Here, the statements at issue were made by a Walgreens' pharmacist to pharmacy customers at the time the customers attempted to fill prescriptions, and the apparent purpose of the statements was to inform the customers about the physician who wrote the prescription.
The Walgreens pharmacists acted in good faith and were upholding a legitimate interest since the statements were made while the pharmacists were filling prescriptions and giving general advice as they have a duty to do. This Court has previously held that pharmacists have a duty to provide competent advice to customers and this duty is not satisfied by “a robotic compliance with the instructions of the prescribing physician.” Arrington v. Walgreen Co., 664 F.Supp.2d 1230, 1232 (M.D.Fla.2009). Since the pharmacist has a duty beyond merely following the doctor's instructions robotically, Walgreens' pharmacists exercised their due diligence by informing the customers, as necessary, of any relevant information regarding the prescribing physician, Dr. Lefrock.

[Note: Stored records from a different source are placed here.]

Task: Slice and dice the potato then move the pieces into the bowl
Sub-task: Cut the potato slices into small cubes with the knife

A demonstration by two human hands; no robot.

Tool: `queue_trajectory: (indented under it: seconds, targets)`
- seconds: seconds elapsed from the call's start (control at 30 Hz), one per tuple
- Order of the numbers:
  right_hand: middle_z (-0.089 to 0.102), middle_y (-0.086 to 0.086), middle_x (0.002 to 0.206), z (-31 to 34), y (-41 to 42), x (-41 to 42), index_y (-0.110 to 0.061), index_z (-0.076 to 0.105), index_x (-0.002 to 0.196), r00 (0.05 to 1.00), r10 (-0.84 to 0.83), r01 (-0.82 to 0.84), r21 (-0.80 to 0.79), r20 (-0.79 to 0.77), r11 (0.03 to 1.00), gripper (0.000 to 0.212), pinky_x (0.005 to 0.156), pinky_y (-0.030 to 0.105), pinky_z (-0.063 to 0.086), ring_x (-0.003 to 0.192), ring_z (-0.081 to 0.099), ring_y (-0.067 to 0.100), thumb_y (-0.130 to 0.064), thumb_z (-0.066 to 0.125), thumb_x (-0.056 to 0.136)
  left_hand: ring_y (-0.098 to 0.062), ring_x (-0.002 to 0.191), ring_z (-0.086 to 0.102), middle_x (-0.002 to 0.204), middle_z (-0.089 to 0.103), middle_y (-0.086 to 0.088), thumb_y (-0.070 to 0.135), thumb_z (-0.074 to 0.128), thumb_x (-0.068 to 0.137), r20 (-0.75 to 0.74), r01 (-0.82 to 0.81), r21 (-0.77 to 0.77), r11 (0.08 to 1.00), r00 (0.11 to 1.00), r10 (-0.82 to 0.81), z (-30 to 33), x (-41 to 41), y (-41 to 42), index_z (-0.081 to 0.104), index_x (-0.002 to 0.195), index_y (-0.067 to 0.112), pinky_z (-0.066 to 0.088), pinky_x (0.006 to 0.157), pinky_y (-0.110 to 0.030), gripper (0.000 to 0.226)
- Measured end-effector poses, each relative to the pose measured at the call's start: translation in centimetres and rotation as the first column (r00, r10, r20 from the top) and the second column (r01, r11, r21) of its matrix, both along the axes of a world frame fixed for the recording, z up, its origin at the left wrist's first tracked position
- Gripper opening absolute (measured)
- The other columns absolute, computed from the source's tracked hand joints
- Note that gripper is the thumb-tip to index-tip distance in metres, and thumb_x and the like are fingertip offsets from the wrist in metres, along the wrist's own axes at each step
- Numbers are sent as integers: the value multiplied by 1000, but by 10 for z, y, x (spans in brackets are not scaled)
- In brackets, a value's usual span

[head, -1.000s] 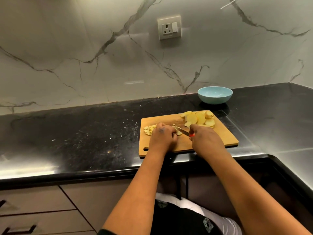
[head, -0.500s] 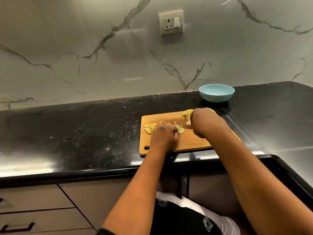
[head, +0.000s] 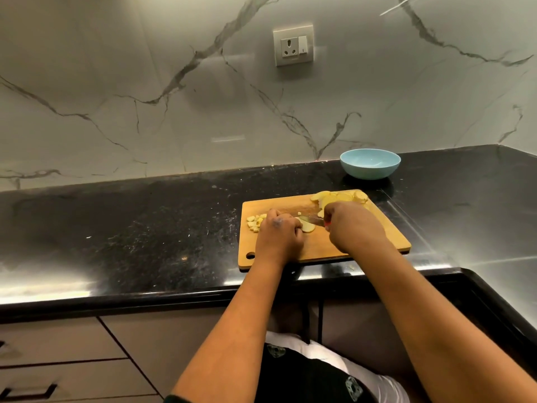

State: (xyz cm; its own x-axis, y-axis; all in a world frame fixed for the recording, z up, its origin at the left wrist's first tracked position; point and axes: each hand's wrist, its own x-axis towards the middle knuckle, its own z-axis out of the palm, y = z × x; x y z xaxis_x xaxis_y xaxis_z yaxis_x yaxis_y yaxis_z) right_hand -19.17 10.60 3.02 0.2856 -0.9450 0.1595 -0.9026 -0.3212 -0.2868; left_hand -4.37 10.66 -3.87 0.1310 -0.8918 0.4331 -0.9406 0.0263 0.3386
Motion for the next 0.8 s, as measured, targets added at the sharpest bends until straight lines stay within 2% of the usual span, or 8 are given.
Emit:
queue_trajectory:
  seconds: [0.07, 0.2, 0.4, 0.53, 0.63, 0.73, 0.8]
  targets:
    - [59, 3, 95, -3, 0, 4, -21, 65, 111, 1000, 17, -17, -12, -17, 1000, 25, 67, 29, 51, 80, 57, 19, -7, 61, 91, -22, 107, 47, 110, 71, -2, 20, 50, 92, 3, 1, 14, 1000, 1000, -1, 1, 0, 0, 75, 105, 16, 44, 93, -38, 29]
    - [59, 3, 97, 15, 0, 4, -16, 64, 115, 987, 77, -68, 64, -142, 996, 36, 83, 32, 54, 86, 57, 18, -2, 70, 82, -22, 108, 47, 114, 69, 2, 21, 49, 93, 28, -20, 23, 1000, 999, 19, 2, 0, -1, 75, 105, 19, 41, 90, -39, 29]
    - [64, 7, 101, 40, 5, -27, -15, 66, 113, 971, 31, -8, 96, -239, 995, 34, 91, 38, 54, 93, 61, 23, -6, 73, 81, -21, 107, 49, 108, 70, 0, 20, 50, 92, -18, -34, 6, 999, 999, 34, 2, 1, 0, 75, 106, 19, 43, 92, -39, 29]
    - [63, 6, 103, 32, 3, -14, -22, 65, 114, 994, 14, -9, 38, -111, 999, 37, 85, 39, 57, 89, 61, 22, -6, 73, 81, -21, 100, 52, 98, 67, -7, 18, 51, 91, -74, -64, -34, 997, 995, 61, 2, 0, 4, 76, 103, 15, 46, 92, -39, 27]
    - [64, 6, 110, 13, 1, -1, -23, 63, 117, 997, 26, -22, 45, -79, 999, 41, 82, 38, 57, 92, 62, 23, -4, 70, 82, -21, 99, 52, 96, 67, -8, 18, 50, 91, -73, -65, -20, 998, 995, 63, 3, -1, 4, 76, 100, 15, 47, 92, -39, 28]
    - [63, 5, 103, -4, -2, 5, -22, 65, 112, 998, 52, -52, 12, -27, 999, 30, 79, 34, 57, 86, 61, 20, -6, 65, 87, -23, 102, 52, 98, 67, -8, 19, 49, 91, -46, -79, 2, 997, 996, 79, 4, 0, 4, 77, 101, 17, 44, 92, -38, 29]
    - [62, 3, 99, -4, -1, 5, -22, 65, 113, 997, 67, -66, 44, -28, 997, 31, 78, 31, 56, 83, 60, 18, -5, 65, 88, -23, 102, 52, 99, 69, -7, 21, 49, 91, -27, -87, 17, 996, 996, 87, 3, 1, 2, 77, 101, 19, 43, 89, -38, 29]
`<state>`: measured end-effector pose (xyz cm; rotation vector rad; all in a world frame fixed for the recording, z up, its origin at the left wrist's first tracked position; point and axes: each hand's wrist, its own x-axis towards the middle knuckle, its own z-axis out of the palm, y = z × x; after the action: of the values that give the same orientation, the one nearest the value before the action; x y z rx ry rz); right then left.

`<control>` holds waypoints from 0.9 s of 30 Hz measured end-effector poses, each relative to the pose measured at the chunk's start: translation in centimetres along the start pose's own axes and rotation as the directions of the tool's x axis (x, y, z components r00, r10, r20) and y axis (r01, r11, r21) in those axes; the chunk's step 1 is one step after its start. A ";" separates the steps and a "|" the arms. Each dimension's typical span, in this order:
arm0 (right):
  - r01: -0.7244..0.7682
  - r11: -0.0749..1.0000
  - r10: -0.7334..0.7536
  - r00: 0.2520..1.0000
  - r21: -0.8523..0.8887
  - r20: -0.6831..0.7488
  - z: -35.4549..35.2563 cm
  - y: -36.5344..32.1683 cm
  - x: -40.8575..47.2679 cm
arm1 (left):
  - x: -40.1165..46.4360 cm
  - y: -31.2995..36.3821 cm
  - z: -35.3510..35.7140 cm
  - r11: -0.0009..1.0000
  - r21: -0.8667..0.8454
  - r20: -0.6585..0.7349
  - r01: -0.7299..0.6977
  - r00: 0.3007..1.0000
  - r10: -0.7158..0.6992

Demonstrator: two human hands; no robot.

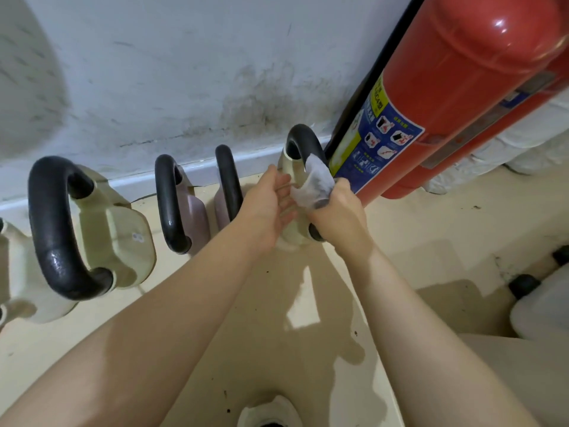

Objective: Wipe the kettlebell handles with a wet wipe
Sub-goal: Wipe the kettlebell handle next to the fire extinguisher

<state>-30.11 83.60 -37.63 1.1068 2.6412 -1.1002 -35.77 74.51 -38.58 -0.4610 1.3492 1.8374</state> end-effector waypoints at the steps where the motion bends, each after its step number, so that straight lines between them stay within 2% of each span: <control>1: -0.027 0.999 0.025 0.999 0.034 0.048 -0.3 -0.5 0.3 | 0.0 0.0 0.2 1.000 0.026 0.006 -0.004 1.000 0.004; 4: -0.162 0.966 0.146 0.985 0.203 0.093 -0.8 -2.5 3.4 | 0.1 -0.3 0.7 0.997 0.070 0.027 -0.017 1.000 0.015; 8: 0.028 0.989 -0.044 0.993 0.144 0.108 -1.2 -2.3 3.8 | 0.3 -1.1 0.5 0.995 0.090 -0.026 -0.037 0.999 0.039; 12: 0.112 0.947 -0.164 0.975 0.301 0.153 -0.7 1.7 1.0 | 1.0 -0.4 0.7 0.989 0.132 -0.111 -0.066 0.990 0.081; 14: 0.103 0.928 -0.156 0.980 0.357 0.122 0.0 2.2 0.9 | 1.1 0.3 1.7 0.971 0.232 -0.080 -0.060 0.994 0.080; 16: 0.065 0.926 -0.097 0.993 0.371 0.069 0.2 2.0 1.4 | 1.3 0.8 3.1 0.927 0.367 -0.040 -0.076 0.994 0.097; 18: 0.080 0.923 -0.107 0.993 0.376 0.051 0.1 1.9 1.8 | 1.4 1.0 4.3 0.885 0.455 -0.015 -0.098 0.993 0.118; 22: 0.164 0.946 -0.189 0.980 0.279 0.064 -0.3 2.2 2.0 | 1.6 0.9 5.2 0.916 0.390 -0.023 -0.094 0.993 0.112; 25: 0.169 0.936 -0.204 0.975 0.308 0.084 -0.5 2.4 2.0 | 1.4 1.0 4.7 0.862 0.494 0.010 -0.115 0.992 0.127; 27: 0.201 0.942 -0.225 0.972 0.267 0.062 -0.6 2.5 1.6 | 0.7 1.3 3.7 0.840 0.532 0.046 -0.108 0.994 0.099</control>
<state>-29.56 86.17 -39.24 0.7916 2.6482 -1.5358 -36.62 78.02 -36.91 -0.0750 1.8215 1.4460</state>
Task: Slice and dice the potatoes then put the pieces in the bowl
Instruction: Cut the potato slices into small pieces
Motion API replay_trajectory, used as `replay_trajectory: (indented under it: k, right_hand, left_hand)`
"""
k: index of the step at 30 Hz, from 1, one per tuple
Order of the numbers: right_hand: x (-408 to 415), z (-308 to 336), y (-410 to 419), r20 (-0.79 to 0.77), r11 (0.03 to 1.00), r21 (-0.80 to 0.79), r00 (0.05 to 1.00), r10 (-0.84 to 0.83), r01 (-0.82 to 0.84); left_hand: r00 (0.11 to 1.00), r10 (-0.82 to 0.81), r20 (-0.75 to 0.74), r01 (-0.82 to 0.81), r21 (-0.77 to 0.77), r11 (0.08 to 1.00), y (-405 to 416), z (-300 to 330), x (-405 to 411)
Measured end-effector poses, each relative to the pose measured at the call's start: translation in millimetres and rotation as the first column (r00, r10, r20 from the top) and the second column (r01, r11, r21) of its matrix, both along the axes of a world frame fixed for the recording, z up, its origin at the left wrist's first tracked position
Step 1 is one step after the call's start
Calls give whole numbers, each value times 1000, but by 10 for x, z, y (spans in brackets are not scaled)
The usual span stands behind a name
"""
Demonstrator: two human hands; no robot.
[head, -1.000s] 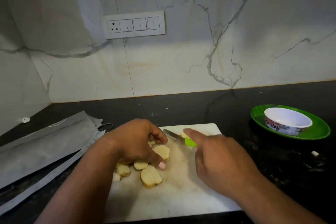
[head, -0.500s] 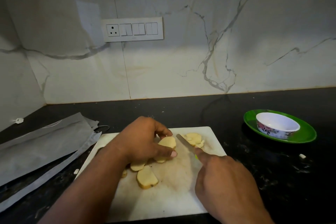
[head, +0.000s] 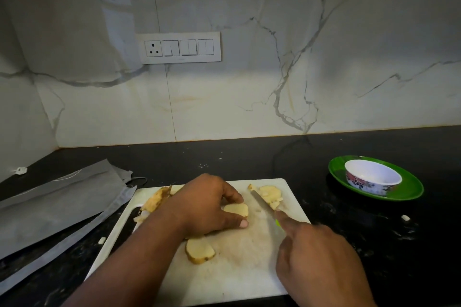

The pharmacists made the statements in the proper location and manner since they rendered the advice to the customers while the customers were seeking advice regarding treatments and seeking to fill prescriptions. Also, the statements were made in the proper manner since the statements were limited in scope to the specific prescriptions being filled and were not mere generalizations.
Since the statements made by Walgreens' pharmacists are privileged, Lefrock's claims cannot survive summary judgment unless he can rebut the good faith presumption by producing admissible evidence of express malice. Shaw, 818 F.Supp. at 1543. However, Lefrock has not produced any evidence of express malice.
CONCLUSION
The Walgreen's pharmacists statements were protected by privilege and Plaintiff cannot overcome this qualified privilege because he has no evidence whatsoever that the statements were made with express malice. Because Lefrock cannot overcome the presumption, Lefrock's complaint cannot survive summary judgment. Accordingly, it is
ORDERED that Walgreen's Motion to Strike Plaintiff's Motion (Doc. 49) is DENIED, and Walgreen's Motion for Summary Judgment (Doc. 44) is GRANTED. The Clerk of Court is directed to enter judgment for the Defendant and against the Plaintiff and to close this case.